### WHAT IS EXPECTED
Your task is to transcribe, without alteration, the lines from the top of the material below through the line bearing "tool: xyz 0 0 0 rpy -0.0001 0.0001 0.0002", inclusive.

### DATA FOR PROCESSING
-------
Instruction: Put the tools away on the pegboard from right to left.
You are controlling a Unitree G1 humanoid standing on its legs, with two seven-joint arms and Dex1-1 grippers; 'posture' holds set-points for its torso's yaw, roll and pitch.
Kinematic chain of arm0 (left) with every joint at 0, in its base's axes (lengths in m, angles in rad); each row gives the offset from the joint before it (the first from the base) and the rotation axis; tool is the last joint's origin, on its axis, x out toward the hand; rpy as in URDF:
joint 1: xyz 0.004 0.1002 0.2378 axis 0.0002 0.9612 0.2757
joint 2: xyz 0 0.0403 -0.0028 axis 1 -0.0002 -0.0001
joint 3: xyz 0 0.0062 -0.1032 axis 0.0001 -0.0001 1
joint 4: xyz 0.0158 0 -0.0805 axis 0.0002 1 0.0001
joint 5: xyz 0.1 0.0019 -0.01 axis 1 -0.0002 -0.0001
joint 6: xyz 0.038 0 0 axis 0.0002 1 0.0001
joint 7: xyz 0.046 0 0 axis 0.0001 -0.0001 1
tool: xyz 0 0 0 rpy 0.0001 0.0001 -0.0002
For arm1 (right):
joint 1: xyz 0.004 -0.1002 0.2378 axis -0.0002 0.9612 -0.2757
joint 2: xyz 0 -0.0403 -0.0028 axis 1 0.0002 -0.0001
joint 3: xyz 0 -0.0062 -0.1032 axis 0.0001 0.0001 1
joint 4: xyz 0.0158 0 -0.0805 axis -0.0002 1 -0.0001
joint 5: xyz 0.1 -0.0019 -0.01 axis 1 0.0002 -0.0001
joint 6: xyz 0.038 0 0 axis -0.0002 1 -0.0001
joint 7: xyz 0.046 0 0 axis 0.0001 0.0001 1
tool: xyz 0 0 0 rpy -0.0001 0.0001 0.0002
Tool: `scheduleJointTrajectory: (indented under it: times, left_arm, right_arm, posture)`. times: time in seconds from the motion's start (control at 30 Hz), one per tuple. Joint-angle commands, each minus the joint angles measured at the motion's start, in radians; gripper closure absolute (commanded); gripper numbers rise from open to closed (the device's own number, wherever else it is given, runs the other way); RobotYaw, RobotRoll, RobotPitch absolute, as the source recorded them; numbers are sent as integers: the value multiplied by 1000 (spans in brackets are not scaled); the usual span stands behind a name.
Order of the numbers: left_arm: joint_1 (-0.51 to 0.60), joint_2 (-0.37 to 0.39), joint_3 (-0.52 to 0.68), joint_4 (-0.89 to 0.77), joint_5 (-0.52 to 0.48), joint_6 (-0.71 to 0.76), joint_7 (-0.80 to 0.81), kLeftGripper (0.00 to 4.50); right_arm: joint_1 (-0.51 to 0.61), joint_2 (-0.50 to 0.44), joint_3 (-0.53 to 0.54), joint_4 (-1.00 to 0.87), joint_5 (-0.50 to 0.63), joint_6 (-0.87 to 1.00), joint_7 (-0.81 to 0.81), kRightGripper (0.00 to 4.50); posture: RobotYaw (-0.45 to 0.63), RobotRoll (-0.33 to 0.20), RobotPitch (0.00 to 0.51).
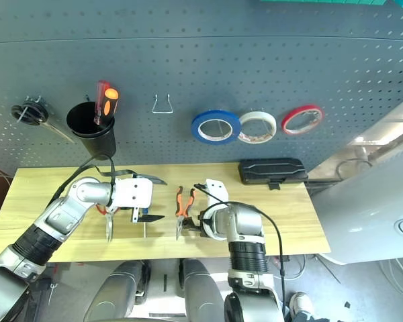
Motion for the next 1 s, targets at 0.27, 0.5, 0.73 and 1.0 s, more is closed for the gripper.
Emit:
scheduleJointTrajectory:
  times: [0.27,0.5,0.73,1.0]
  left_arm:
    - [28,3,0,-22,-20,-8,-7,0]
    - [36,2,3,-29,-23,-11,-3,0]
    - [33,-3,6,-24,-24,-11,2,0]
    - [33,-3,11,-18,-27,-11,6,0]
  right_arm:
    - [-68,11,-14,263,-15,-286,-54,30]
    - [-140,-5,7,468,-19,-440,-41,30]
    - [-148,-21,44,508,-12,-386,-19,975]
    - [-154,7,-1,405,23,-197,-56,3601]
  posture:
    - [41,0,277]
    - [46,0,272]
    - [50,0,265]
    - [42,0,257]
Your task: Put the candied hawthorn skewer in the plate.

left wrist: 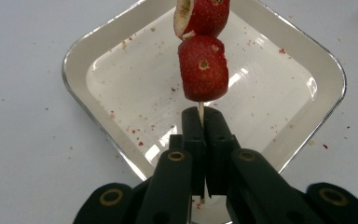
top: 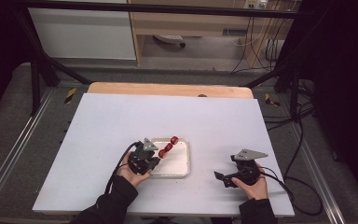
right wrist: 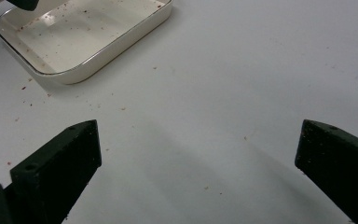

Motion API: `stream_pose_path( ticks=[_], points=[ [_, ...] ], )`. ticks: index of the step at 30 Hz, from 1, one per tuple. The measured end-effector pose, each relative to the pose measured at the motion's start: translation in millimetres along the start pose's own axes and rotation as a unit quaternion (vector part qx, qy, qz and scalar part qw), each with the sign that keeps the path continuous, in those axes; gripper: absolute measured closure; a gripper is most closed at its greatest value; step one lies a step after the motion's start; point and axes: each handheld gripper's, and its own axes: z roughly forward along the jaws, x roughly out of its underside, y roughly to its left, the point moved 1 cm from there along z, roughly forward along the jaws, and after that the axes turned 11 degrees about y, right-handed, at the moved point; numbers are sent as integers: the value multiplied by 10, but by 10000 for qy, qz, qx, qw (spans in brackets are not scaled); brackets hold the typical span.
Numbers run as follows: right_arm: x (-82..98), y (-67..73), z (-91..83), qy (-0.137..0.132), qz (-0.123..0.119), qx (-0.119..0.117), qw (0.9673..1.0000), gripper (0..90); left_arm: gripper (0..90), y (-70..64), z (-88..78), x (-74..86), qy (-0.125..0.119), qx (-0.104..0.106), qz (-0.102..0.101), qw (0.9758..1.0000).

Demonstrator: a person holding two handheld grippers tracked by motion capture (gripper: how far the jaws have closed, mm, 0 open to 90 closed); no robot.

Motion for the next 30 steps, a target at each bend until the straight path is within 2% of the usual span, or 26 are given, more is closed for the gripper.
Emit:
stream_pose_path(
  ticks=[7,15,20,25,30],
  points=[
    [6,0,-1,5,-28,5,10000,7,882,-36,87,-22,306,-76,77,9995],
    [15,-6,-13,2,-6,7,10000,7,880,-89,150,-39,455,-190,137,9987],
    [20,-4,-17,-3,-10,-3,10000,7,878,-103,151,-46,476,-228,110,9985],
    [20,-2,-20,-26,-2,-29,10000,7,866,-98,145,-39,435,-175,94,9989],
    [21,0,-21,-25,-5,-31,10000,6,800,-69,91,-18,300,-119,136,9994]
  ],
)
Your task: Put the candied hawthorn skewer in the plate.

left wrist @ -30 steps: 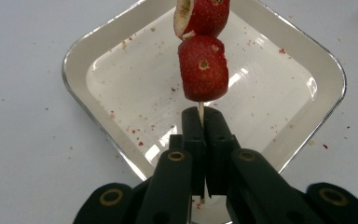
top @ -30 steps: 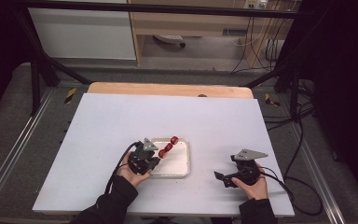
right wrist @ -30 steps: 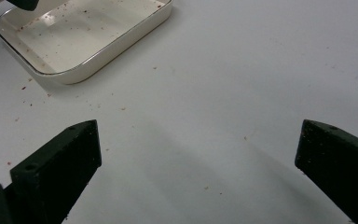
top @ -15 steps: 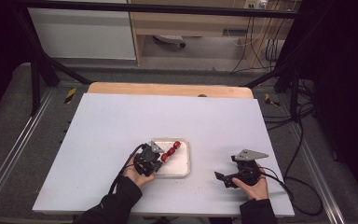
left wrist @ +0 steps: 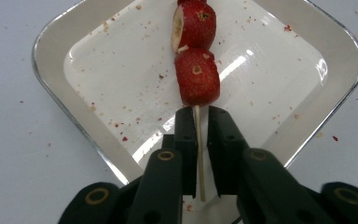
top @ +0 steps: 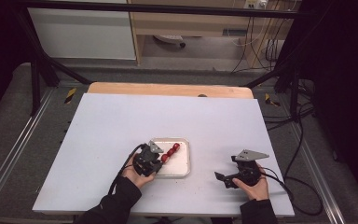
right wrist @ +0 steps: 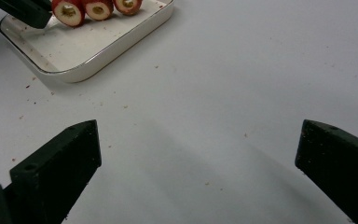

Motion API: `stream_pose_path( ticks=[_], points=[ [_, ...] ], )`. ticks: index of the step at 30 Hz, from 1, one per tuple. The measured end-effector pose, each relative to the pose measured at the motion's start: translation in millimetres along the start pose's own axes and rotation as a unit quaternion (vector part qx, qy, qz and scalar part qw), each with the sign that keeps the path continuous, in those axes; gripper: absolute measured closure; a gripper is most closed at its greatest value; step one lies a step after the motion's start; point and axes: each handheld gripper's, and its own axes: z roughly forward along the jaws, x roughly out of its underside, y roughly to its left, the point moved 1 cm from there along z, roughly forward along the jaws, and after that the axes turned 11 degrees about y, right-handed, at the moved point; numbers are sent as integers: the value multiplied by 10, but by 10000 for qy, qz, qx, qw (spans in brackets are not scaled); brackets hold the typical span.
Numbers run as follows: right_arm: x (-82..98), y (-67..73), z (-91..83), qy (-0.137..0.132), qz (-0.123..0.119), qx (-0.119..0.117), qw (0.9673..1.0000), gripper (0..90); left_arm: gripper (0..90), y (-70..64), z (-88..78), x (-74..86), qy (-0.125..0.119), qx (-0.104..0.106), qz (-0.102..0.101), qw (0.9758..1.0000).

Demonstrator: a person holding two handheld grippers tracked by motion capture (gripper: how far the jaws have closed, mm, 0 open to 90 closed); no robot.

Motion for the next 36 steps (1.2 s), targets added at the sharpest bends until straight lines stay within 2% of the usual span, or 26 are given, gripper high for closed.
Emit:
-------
### RESPONSE AREA
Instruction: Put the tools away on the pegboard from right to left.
You are controlling a Unitree G1 humanoid standing on its legs, with two seven-joint arms and Dex1-1 grippers; 'posture' holds set-points for its torso's yaw, roll and pitch.
Kinematic chain of arm0 (left) with every joint at 0, in its base's axes (lengths in m, angles in rad); each row gives the offset from the joint before it (the first from the base) and the rotation axis; tool is the last joint's origin, on its axis, x out toward the hand; rpy as in URDF:
joint 1: xyz 0.004 0.1002 0.2378 axis 0.0002 0.9612 0.2757
joint 2: xyz 0 0.0403 -0.0028 axis 1 -0.0002 -0.0001
joint 3: xyz 0 0.0062 -0.1032 axis 0.0001 -0.0001 1
joint 4: xyz 0.0158 0 -0.0805 axis 0.0002 1 0.0001
joint 5: xyz 0.1 0.0019 -0.01 axis 1 -0.0002 -0.0001
joint 6: xyz 0.038 0 0 axis 0.0002 1 0.0001
joint 7: xyz 0.046 0 0 axis 0.0001 -0.0001 1
tool: xyz 0 0 0 rpy 0.0001 0.0001 -0.0002
For arm1 (right):
joint 1: xyz 0.004 -0.1002 0.2378 axis -0.0002 0.9612 -0.2757
joint 2: xyz 0 -0.0403 -0.0028 axis 1 0.0002 -0.0001
joint 3: xyz 0 -0.0062 -0.1032 axis 0.0001 0.0001 1
joint 4: xyz 0.0158 0 -0.0805 axis -0.0002 1 -0.0001
joint 5: xyz 0.1 -0.0019 -0.01 axis 1 0.0002 -0.0001
joint 6: xyz 0.038 0 0 axis -0.0002 1 -0.0001
joint 7: xyz 0.046 0 0 axis 0.0001 0.0001 1
tool: xyz 0 0 0 rpy -0.0001 0.0001 0.0002

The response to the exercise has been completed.